> WHAT THE EXERCISE ASKS:
Each line of the listing that contains "robot" should be found and copied.

- Opening Delimiter -

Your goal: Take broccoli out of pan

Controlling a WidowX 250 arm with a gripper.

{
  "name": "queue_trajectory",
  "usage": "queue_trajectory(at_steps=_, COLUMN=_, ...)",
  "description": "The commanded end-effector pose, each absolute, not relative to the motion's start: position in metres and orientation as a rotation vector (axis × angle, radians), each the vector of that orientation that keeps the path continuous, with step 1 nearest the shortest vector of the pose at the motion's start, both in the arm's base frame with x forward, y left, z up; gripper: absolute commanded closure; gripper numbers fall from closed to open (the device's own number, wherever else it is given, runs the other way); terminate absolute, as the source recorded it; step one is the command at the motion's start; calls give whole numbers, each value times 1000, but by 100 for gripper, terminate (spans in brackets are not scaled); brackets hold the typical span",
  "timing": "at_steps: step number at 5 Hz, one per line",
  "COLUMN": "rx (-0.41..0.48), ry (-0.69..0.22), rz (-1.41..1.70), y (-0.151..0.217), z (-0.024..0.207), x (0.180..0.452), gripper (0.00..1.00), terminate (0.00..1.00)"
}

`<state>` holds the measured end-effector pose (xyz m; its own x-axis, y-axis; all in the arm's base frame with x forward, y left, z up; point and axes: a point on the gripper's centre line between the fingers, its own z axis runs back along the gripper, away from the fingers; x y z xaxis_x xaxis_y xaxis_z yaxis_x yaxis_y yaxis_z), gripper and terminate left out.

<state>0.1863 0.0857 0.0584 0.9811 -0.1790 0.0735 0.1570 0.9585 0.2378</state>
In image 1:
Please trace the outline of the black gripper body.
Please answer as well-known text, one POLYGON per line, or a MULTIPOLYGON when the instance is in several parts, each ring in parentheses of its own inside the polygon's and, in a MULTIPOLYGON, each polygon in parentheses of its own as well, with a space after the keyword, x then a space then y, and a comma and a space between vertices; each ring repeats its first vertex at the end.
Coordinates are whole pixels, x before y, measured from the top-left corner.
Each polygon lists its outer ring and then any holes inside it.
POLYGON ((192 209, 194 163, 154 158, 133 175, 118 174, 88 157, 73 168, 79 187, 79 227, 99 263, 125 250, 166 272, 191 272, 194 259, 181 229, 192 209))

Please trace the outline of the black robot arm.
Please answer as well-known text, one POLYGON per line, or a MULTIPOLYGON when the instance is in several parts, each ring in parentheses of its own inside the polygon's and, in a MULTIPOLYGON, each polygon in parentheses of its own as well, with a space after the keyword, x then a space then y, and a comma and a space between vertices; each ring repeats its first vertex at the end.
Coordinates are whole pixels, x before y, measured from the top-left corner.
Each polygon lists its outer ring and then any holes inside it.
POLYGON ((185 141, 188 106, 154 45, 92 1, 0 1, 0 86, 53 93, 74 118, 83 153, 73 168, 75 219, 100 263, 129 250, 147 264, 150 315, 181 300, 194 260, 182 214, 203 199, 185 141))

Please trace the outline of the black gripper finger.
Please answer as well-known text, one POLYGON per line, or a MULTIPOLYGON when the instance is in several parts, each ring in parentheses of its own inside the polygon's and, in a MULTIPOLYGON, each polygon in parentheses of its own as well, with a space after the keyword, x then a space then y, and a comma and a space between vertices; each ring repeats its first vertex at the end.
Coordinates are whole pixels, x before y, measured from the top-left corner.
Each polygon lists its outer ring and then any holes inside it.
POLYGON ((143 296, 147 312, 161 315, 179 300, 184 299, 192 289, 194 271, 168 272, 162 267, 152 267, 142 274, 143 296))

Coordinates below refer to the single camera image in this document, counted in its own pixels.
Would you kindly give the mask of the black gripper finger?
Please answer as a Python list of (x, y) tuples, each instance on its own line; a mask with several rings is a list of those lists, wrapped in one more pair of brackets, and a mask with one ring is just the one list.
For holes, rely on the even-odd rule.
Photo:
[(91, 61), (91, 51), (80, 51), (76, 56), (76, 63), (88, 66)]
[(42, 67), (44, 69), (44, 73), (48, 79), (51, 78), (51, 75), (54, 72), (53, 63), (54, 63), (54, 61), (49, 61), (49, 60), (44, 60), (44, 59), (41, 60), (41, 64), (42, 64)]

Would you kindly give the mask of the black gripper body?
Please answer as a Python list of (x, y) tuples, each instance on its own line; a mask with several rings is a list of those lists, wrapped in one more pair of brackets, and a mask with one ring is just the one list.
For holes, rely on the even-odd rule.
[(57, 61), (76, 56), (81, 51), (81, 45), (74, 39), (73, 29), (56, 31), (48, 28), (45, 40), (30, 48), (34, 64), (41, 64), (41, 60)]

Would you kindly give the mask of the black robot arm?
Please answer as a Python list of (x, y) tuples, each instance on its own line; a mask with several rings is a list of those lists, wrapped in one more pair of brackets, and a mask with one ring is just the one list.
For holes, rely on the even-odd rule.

- Closing Delimiter -

> ANSWER TO THE PROBLEM:
Please trace the outline of the black robot arm.
Would you kindly give the mask of the black robot arm?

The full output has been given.